What, exactly, are you supposed to accomplish in conversation when you are so diametrically opposed in this way? People like to think that bargaining is about starting at the extremes and meeting in the middle, but that’s not necessarily the case. It is often about respecting the time and rights of those on the other side. There is talk about why the PA hasn’t budged from their minimum salary proposal, but it’s because they presented what they wanted to get. Yes, they could have asked to triple the minimum over the life of the CBA, as I have suggested they should do in the past, but it is likely that their side felt a tripling of the minimum (or something akin to that) was going to be a project for more than one CBA, given the gulf between the players and the league. So, they came forward with a reasonable proposal for what they wanted to end up with, and they do not plan to move off of it. That is not an incorrect way to bargain, either: the movement will come elsewhere, such as with agreeing to the concept of an expanded postseason — which, I will point out because it seems to be constantly forgotten, the PA has already done.
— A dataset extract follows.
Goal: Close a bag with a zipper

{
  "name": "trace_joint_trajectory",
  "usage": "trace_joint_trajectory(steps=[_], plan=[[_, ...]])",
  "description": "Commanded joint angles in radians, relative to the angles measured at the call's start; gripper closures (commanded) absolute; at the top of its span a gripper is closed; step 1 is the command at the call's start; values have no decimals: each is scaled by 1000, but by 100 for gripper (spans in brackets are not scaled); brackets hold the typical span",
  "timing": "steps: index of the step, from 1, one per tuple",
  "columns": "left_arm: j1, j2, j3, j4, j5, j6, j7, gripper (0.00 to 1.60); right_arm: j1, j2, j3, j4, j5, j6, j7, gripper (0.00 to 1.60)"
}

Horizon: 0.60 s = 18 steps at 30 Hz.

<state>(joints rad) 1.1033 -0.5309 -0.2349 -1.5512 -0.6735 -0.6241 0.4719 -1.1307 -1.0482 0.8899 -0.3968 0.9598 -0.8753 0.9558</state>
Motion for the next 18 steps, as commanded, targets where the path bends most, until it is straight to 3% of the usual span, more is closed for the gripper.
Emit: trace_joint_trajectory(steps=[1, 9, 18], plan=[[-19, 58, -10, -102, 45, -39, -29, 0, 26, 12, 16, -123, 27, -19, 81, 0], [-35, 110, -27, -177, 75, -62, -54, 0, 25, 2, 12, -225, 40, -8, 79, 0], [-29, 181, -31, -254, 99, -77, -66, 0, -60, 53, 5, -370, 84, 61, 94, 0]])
Calls for meeting in the middle on the pre-arbitration bonus pool proposals, or lessening the minimum salary ask so MLB is more inclined to agree with changes to the status quo, miss the point. The league and the union want fundamentally different things with their proposals, concepts that go well beyond just the dollar amounts attached to the proposals. What “engagement” and “conversation” is supposed to fix that? All that will bring about an end to the stalemate is one side blinking: it has nothing to do with a desire to or setting aside time to talk. Either the players or the league will tire of missing out on money as scheduled days of the 2022 season are missed, and then, the necessary conversation will occur.
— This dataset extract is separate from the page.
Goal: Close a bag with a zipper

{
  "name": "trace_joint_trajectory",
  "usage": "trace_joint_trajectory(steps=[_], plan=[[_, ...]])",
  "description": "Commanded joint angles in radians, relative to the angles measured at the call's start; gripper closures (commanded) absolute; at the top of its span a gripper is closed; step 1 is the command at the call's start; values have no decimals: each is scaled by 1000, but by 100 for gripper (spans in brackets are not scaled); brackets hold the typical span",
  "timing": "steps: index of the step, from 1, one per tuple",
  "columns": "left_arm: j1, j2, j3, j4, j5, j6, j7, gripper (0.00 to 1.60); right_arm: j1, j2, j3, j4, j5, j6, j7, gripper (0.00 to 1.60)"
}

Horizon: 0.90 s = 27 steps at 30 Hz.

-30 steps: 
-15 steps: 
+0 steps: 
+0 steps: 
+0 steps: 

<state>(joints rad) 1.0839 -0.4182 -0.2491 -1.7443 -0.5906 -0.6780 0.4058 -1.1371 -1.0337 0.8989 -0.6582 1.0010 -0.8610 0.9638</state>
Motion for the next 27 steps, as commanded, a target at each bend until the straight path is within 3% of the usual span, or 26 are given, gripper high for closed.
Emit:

If anyone suggesting more conversation as a solution thought about this for even a second, like, really thought about it, they would realize that calls for engagement and talk are empty, that they’re meaningless, that there’s no there there. If you need any further proof, well, we’ve all been trying to engage with Olney for years and years on all of this, and yet nothing has changed on his end just yet. If you don’t want to have the conversations because you fundamentally disagree on what the nature of those conversations should even be, then they aren’t going to help with anything. Sometimes, conflict is all you need. The league and the union are currently embroiled in conflict: when a victor has emerged, then we will have a conversation worth having.